Numpy functions, such as np.mean (), np.var (), etc., take an array type argument, such as np.array, or a list, etc.
But data transfer in pandas also works. This means that the pandas framework can really disguise itself as a numpy array, which I find a bit strange (even though I know that the basic df values are really numpy arrays).
In order for the object to be like an array, I thought it should be slicable using integer indexing in how the numpy array is sliced.
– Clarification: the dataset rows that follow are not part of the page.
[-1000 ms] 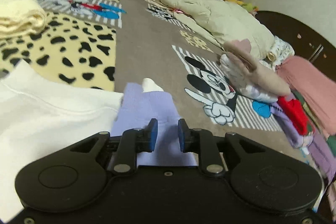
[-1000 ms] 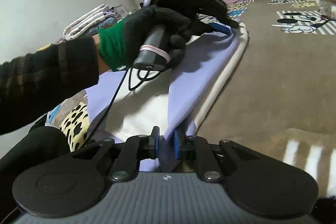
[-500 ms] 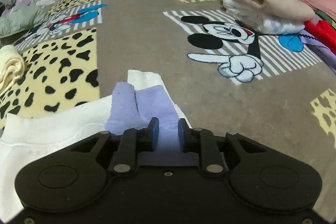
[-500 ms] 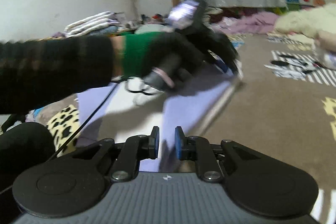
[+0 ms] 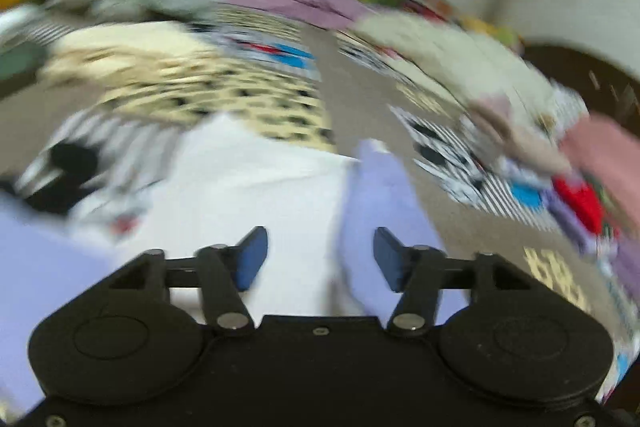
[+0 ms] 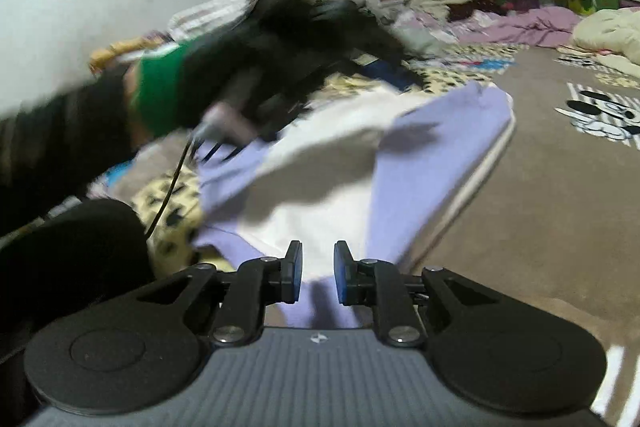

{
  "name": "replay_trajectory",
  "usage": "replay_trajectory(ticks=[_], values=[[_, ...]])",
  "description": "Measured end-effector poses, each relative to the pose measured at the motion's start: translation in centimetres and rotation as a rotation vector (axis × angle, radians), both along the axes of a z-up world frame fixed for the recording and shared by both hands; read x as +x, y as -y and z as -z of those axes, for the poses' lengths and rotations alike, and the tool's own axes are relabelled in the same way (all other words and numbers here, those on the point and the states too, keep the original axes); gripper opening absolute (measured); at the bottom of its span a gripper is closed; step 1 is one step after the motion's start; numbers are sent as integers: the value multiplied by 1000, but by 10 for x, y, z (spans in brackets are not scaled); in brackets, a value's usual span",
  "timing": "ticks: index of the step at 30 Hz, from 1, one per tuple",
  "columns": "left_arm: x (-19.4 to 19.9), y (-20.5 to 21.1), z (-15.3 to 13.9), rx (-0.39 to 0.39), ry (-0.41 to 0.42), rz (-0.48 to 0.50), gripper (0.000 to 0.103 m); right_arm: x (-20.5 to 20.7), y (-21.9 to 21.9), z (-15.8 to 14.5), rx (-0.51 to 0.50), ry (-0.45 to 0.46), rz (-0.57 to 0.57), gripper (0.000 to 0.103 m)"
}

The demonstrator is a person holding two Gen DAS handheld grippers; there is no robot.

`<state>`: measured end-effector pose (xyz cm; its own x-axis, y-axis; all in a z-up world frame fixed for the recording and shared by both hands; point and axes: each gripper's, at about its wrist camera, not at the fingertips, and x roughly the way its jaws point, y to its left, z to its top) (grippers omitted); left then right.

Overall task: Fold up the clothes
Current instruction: 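Open the left tool to release the lavender cuff, then grasp the other lavender cuff with the left tool and lift it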

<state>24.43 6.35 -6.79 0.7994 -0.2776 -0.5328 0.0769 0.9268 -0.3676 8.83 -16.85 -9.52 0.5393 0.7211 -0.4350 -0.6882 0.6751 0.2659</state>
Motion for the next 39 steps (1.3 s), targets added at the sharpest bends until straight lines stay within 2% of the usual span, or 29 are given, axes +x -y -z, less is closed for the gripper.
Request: replay_trajectory(ticks=[3,10,12,14,16,22,29,32,34,36,39], values=[[-23,-46,7,-72,-18,-120,58,-4,-1,-2,14,8,-9,23],[-62,-138,26,-168,-64,-400,58,-12,-25,0,-5,26,-3,26],[-71,-161,33,-187,-74,-490,58,-15,-36,-1,-16,43,-2,31],[-78,-179,39,-226,-78,-538,58,-18,-47,-2,-32,59,-2,37],[-85,-196,44,-274,-76,-574,58,-22,-59,-2,-54,74,-14,37],[-90,-223,47,-320,-41,-658,57,-34,-96,1,-134,96,-69,37],[-72,-238,52,-366,0,-692,53,-34,-106,2,-137,65,-34,42],[-62,-246,56,-386,1,-704,39,-29,-101,2,-121,47,4,43],[-53,-254,59,-413,-11,-702,22,-25,-94,2,-107,31,32,44],[-46,-260,63,-473,-14,-680,6,-23,-87,3,-95,19,58,45],[-45,-254,53,-529,51,-602,5,-19,-76,3,-76,3,95,46]])
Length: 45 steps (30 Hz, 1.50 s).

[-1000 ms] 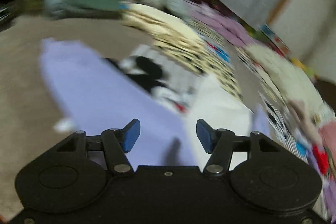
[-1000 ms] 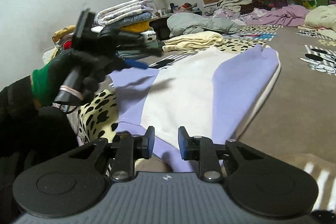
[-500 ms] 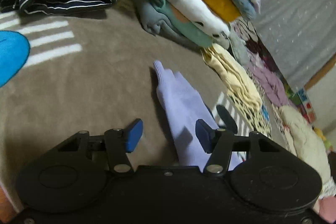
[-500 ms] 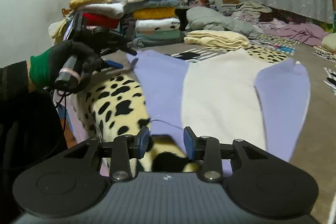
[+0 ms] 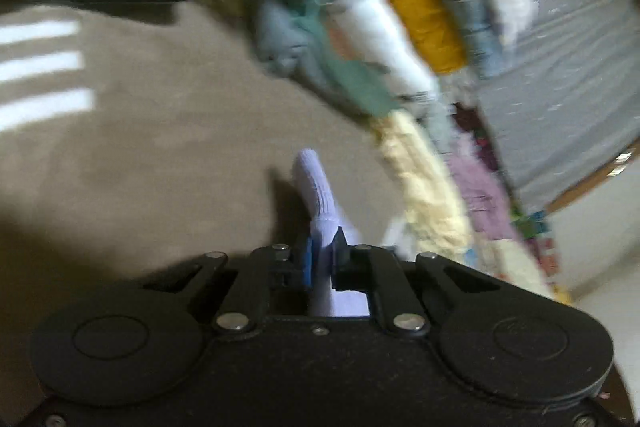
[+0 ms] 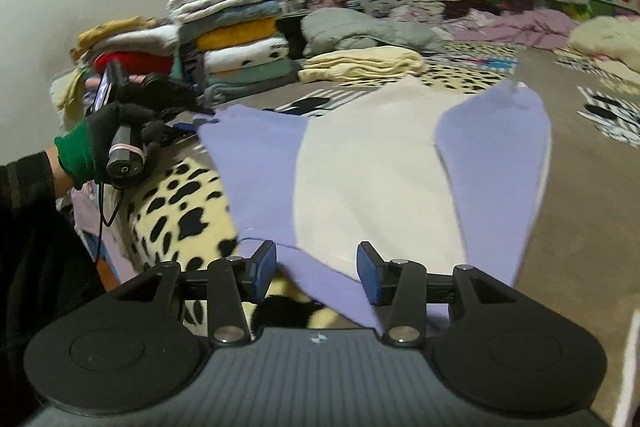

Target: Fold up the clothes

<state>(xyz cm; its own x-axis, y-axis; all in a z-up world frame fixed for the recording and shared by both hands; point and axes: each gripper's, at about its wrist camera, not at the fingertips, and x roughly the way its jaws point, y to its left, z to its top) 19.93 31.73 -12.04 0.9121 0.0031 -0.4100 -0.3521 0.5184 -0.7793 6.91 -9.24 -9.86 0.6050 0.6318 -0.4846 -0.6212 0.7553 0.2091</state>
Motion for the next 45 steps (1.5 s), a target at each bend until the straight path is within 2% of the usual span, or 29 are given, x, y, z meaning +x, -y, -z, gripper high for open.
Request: replay_trajectory(ticks=[2,8,14,20,23,27,29,30,31,32,33,36,40,45], values=[[0,8,-10,0,70,44,5,2,7,0,20,-9,18,46],[5,67,-47,87,216,217,5,12,27,3,134,-61,70,46],[10,153,-73,211,273,393,5,25,56,8,335,-147,134,46],[21,240,-79,336,271,541,5,36,96,20,609,-239,208,47],[27,280,-74,369,261,606,5,38,119,28,725,-263,262,48],[36,329,-61,435,236,681,5,39,145,41,841,-294,343,49],[43,353,-47,468,193,734,5,41,155,49,877,-310,379,49],[47,365,-40,486,163,786,8,42,160,52,892,-319,395,50],[50,375,-32,508,126,843,23,43,164,56,904,-328,412,50],[51,381,-28,520,104,878,31,44,168,60,913,-336,430,52],[51,384,-25,525,93,908,41,46,171,64,919,-341,449,53],[42,363,-42,505,152,904,42,53,178,71,915,-346,500,53],[21,298,-66,482,171,761,42,69,177,73,872,-338,517,57],[-16,217,-73,543,116,598,46,98,166,70,833,-346,496,65]])
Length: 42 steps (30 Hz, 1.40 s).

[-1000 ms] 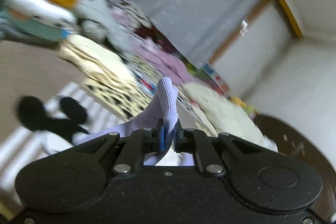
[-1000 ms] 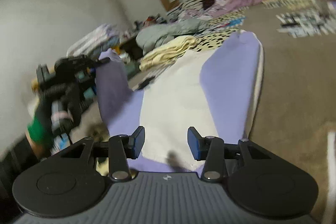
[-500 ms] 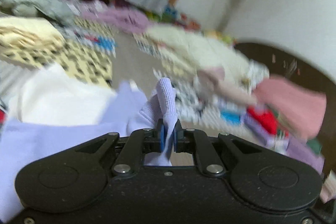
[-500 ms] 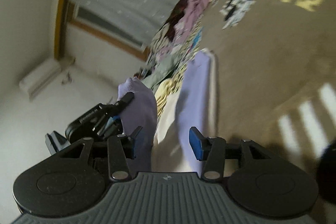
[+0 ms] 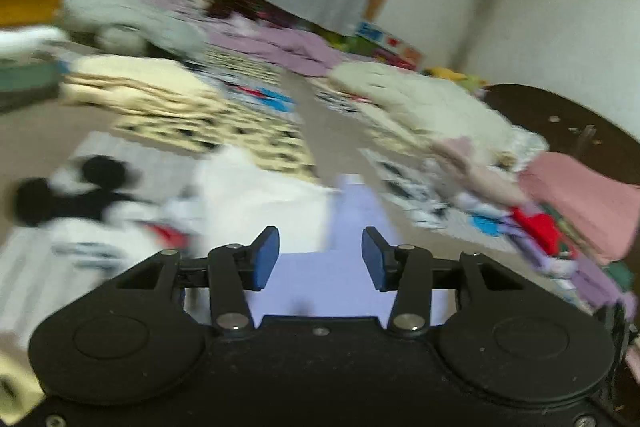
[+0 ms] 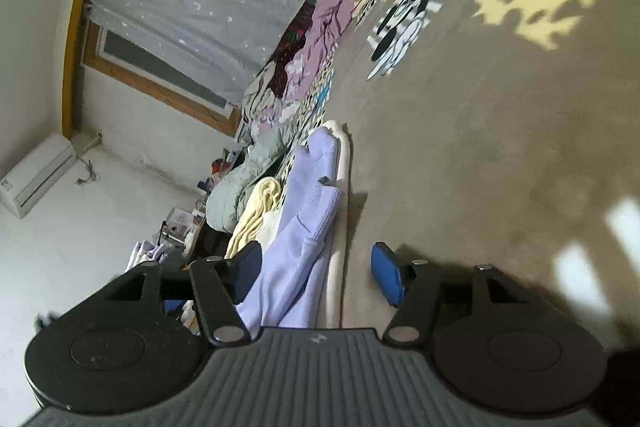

So, for example, df [1: 3, 2: 3] should work, but this will lead to an error.
Thus, it is possible that the DataFrame is converted to a numpy array when it enters a function. But if so, why does np.mean (numpy_array) produce a different result than np.mean (df)?
a = np.random.rand(4,2)
a
Out[13]:
array([[ 0.86688862, 0.09682919],
[ 0.49629578, 0.78263523],
[ 0.83552411, 0.71907931],
[ 0.95039642, 0.71795655]])
np.mean(a)
Out[14]: 0.68320065182041034
gives a different result than what below gives ...
df = pd.DataFrame(data=a, index=range(np.shape(a)[0]),
columns=range(np.shape(a)[1]))
df
Out[18]:
0 1
0 0.866889 0.096829
1 0.496296 0.782635
2 0.835524 0.719079
3 0.950396 0.717957
np.mean(df)
Out[21]:
0 0.787276
1 0.579125
dtype: float64
The first output is a singular, while the last is a column average. How does the numpy function know about creating a data block?